I’ve grown increasingly disappointed with Eric Metaxas over the last year. I used to really like Eric and his work. Of course I didn’t always agree with Metaxas on everything, and he seemed a little bit too “Chuck Colson-esque” at times (though I admire and respect a lot of Colson’s work too, especially his prison ministry). But Metaxas was, and is, a talented writer and speaker. The Socrates in the City events he hosts are often a joy to watch and listen to.
However, Metaxas seems to have bought into the lie that many American evangelicals (sociologically-speaking) have been sold in this last election cycle. Namely, the lie that conservative American Christians simply had to vote for Donald Trump or risk descending into an existence of socialist, secularist, state-sponsored persecution, the likes of which would have made the Decian persecution of the third century look like child’s play. This, of course, was one of the key factors that led to the much-discussed figure of roughly 80% of white, American evangelicals voting for Donald Trump.
Of course, this was fear mongering. One need only look at Christian brothers and sisters in the Middle East fleeing from the murderous rampage of ISIS to see what actual persecution looks like. However, after his first week in office, Donald Trump has begun to institute the type of harsh sanctions that people like Metaxas feared. Of course, the difference is that it is ethnic and religious minorities who are bearing the brunt of such acts, rather than the Eric Metaxases of the world.
Much of this can be seen in a recent interview Metaxas had with The Atlantic’s Emma Green. While Metaxas has some good points (e.g., his analysis of the disdain that much of the media has for working-class Americans and the resulting backlash), the majority of the interview feels like Metaxas trying to defend a morally indefensible administration. I honestly felt bad for Metaxas trying to defend Sean Spicer’s first press conference and his “alternative facts”:
I would give Sean Spicer a pass. I wasn’t happy about what he said. But I just thought, “Given the context, no wonder they’re crazy angry.” It was a bad start, but I kind of understood how it happened.

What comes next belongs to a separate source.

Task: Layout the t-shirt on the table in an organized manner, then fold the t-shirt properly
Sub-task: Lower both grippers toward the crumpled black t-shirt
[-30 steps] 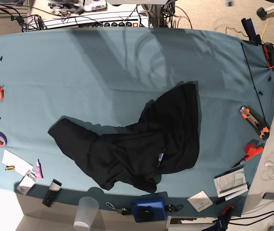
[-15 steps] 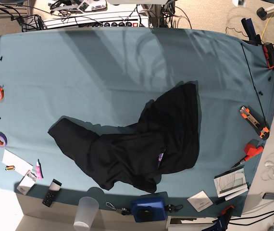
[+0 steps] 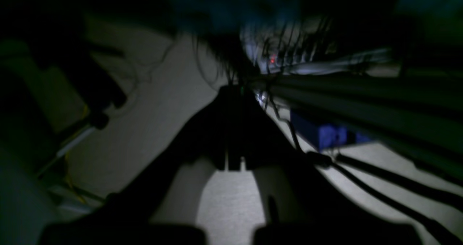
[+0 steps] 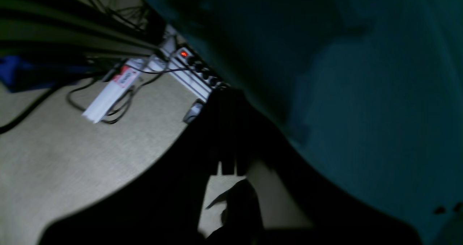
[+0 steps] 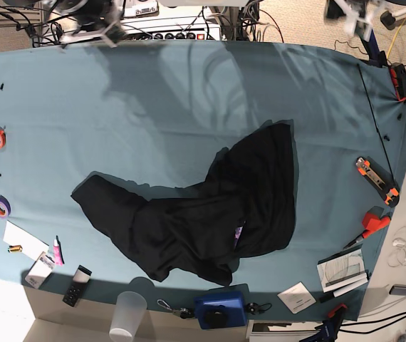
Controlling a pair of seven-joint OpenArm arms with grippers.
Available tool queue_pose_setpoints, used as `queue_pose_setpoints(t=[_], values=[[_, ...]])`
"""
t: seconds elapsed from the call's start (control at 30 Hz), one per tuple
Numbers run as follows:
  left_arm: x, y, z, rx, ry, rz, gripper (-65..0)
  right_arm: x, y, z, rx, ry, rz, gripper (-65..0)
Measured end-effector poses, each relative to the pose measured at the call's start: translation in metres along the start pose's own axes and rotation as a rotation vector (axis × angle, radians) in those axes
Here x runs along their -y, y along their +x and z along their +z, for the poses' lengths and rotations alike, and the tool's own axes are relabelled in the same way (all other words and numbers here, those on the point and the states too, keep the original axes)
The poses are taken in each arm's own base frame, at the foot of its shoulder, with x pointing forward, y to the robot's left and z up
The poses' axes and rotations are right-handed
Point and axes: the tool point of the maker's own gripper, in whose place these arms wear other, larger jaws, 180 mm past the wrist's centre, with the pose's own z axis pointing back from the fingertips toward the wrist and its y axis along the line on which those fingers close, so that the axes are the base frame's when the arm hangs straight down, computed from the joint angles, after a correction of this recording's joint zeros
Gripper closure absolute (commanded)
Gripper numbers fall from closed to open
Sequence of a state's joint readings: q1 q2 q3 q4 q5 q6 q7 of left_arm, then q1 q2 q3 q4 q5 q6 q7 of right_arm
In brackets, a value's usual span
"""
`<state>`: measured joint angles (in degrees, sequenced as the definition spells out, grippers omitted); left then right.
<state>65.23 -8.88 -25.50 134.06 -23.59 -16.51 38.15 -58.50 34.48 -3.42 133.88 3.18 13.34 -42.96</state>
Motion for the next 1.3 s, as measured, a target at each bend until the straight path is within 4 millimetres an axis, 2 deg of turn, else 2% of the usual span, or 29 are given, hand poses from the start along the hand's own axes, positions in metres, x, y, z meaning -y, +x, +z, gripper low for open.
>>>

I find this all sadly ironic coming from Metaxas, the author of best-selling biographies on Dietrich Bonhoeffer and William Wilberforce. I’ve read through Metaxas’s Bonhoeffer bio twice, and while it anachronistically casts the German pastor in the mold of an American evangelical (Bonhoeffer was a German, neo-orthodox theologian who, like Karl Barth, does not fit into either of the Right/Left dichotomies we Americans divide Christianity into), it does an admirable job of demonstrating the Bonhoeffer’s efforts to defend Jews and other minorities from the fascist regime of National Socialism. While Trump is no Hitler (thank God), he does have fascist and nationalist tendencies. What is sad to me is that someone like Metaxas cannot seem to see that he has done the opposite of Bonhoeffer in so adamantly defending and supporting Donald Trump’s campaign and administration.
I still count Eric as my brother in Christ and I hope that he will come to see the error of his ways in selling out to a corrupt, extreme-Right political regime (just as I also hope my more progressive Christian brothers and sisters will see the error of selling out to the extreme Left). If and until he does so, all I can say is that he is hurting his Christian witness in extreme ways. For many non-Christians, voices like Metaxas are the face of conservative, orthodox Christianity. And if this is what evangelical faith looks like, those same non-Christians (who might otherwise be compelled by Christian faith) will want nothing to do with it.

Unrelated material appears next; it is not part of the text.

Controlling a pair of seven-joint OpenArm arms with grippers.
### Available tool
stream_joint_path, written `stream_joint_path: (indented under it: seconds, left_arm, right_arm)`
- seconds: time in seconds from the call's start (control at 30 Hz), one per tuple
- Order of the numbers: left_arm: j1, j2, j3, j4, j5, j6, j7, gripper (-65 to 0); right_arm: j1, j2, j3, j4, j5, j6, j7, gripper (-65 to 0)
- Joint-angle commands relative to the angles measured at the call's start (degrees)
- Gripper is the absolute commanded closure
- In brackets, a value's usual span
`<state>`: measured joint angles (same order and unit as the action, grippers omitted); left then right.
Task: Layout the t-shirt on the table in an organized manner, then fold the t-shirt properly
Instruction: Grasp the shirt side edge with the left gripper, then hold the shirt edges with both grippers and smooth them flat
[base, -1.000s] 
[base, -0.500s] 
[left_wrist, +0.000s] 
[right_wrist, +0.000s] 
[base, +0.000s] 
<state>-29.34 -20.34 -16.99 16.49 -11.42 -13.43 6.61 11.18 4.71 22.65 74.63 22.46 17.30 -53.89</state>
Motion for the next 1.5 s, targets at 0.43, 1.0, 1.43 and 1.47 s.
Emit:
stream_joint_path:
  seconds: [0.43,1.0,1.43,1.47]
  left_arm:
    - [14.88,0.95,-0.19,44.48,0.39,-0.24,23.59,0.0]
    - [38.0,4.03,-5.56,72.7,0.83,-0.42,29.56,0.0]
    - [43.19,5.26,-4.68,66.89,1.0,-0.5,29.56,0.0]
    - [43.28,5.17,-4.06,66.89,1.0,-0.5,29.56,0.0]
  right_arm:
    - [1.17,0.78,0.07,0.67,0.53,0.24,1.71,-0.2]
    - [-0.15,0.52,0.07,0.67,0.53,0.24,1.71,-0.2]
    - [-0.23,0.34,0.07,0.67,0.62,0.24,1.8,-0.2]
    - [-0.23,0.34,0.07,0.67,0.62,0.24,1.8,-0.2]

As America continues to become a post-Christendom country, we cannot afford to harm our witness by so radically aligning with one political extreme or another. That is not to say we shouldn’t be politically engaged. We should be. That also is not to say that we cannot support either the Republican or Democratic parties. We can (though after this election, I followed George Will’s example and went from a being a Republican to a conservative Independent).
It is to say that even in the midst of being civically and politically engaged, we must never forget that our first allegiance is to Christ and His Kingdom, and any sort of temporal political activity that harms our witness as emissaries of that cruciform polis has descended into the realm of idolatry. And that includes the activity of leaders like Eric Metaxas.